I had no idea who Chris Botti was before this – I want to check him out further after seeing the concert.

I’m reading Do you Believe in Magic? (http://amzn.com/0062222961) which details nicely my concerns with supplements and how we have come to a place where entirely unregulated pills can make whatever wild claims they want and get away with it. As with most things I read in this area, the book is not without its own biases, but the information is interesting.

For example:

On October 10, 2011, researchers from the University of Minnesota found that women who took supplemental multivitamins died at rates higher than those who didn’t . Two days later, researchers from the Cleveland Clinic found that men who took vitamin E had an increased risk of prostate cancer. “It’s been a tough week for vitamins,” said Carrie Gann of ABC News.

These findings weren’t new . Seven previous studies had already shown that vitamins increased the risk of cancer and heart disease and shortened lives. Still, in 2012, more than half of all Americans took some form of vitamin supplements.

Offit M.D., Paul A. (2013-06-18). Do You Believe in Magic?: The Sense and Nonsense of Alternative Medicine (Kindle Locations 613-616). HarperCollins. Kindle Edition.

I have a funny feeling that some of you are feeling a distancing from me as I quote the above. Most people love their vitamins and herbal supplements.

My choice in music might also distance you.
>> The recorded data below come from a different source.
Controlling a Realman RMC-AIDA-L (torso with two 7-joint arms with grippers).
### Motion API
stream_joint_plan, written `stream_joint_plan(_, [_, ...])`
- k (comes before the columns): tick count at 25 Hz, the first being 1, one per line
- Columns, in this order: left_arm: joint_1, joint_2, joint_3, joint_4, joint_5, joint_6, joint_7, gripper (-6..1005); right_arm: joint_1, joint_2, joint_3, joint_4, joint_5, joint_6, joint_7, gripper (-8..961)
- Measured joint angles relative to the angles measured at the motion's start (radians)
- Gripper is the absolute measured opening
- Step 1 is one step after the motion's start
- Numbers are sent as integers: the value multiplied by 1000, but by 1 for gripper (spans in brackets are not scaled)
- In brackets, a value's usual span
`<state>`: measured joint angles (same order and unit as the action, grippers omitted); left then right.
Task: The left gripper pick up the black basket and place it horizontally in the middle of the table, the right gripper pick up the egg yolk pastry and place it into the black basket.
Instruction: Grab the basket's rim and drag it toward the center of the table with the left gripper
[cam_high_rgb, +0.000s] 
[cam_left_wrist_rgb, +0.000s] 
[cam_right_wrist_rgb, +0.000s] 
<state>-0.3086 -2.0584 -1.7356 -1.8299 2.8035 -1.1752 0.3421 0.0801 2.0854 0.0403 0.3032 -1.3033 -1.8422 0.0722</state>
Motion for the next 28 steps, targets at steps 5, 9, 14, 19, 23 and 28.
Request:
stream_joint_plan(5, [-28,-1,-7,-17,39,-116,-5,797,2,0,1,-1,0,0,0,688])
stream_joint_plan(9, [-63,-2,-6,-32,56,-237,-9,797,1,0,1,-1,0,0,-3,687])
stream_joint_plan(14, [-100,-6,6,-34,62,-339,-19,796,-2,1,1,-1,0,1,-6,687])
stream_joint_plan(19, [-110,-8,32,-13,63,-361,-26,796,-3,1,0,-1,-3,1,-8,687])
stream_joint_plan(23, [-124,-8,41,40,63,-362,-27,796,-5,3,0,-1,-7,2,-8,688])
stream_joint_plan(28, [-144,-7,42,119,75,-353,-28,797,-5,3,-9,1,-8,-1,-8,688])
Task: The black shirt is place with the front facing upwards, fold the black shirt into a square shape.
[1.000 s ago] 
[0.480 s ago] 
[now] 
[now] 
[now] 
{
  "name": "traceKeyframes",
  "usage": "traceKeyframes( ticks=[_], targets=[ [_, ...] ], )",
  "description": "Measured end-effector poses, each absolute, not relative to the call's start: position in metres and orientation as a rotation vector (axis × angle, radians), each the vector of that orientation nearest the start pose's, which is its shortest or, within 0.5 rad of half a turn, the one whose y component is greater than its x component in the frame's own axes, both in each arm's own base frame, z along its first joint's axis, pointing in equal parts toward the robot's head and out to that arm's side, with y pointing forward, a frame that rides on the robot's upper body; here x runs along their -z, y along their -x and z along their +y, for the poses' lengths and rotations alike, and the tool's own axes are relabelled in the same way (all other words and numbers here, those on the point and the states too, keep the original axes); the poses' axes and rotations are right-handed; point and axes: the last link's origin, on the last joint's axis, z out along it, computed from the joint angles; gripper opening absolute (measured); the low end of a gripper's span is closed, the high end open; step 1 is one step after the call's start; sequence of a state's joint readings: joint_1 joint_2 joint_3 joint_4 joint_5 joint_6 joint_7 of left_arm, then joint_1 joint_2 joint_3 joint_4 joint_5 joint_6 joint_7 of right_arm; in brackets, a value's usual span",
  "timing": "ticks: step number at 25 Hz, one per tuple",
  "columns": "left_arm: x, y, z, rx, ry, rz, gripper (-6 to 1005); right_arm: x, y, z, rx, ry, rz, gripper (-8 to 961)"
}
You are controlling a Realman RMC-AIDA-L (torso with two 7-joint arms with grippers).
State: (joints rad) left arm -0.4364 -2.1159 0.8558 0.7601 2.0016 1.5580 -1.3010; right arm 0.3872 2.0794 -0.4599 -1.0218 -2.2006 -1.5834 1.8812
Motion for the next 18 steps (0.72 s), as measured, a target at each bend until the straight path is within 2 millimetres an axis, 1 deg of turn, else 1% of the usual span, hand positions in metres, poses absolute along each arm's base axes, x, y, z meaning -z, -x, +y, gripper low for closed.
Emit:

When I add details like this that don’t jibe with your preferences it prevents you from projecting things onto me that, since I typically leave them out, you can be free to assume.

“Let’s see – this guy listens to Chris Botti and Caravan Palace – and he thinks supplements are dangerous – I’m outta here!”

Oh well – unlike most bloggers, I’m not trying to get the most hits – this is an experiment in authenticity in a world of posers and I want to see where that takes me.

The concert completed with the book as I stopped to watch some amazing performances.

In bed, reading and watching the concert, I finished off the evening with a few squares of the Lindt 85% Dark Chocolate and a Fage Yogurt with EZ-Sweetz. I was up a bit later than usual reading after the concert was over, then quickly fell asleep.

Another giant rabbit-shaped sugar cookie appeared on my bed stand – my younger daughter snacking on it as she did her homework between Mom and Dad. I almost reach for it a number of times when going for my iPhone.

Sugar cookies are following me.

The April Fool: Day 1

Day 1: Tuesday, March 1, 2014 – 225.4

On day one of my ‘real’ diet I had my usual breakfast of coffee and cream – that’s not changing anytime soon. I did read an article that said that drinking dairy with coffee and tea blocks the absorption of antioxidants, but I don’t care. I take nutritional supplements only on occasion. While I was once quite a believer in supplementation, I’ve come to think of it as modern snake oil. Besides, there have also been studies that have shown antioxidants in our diets either have no effect on our health or even a negative effect on our health. Here’s just one example.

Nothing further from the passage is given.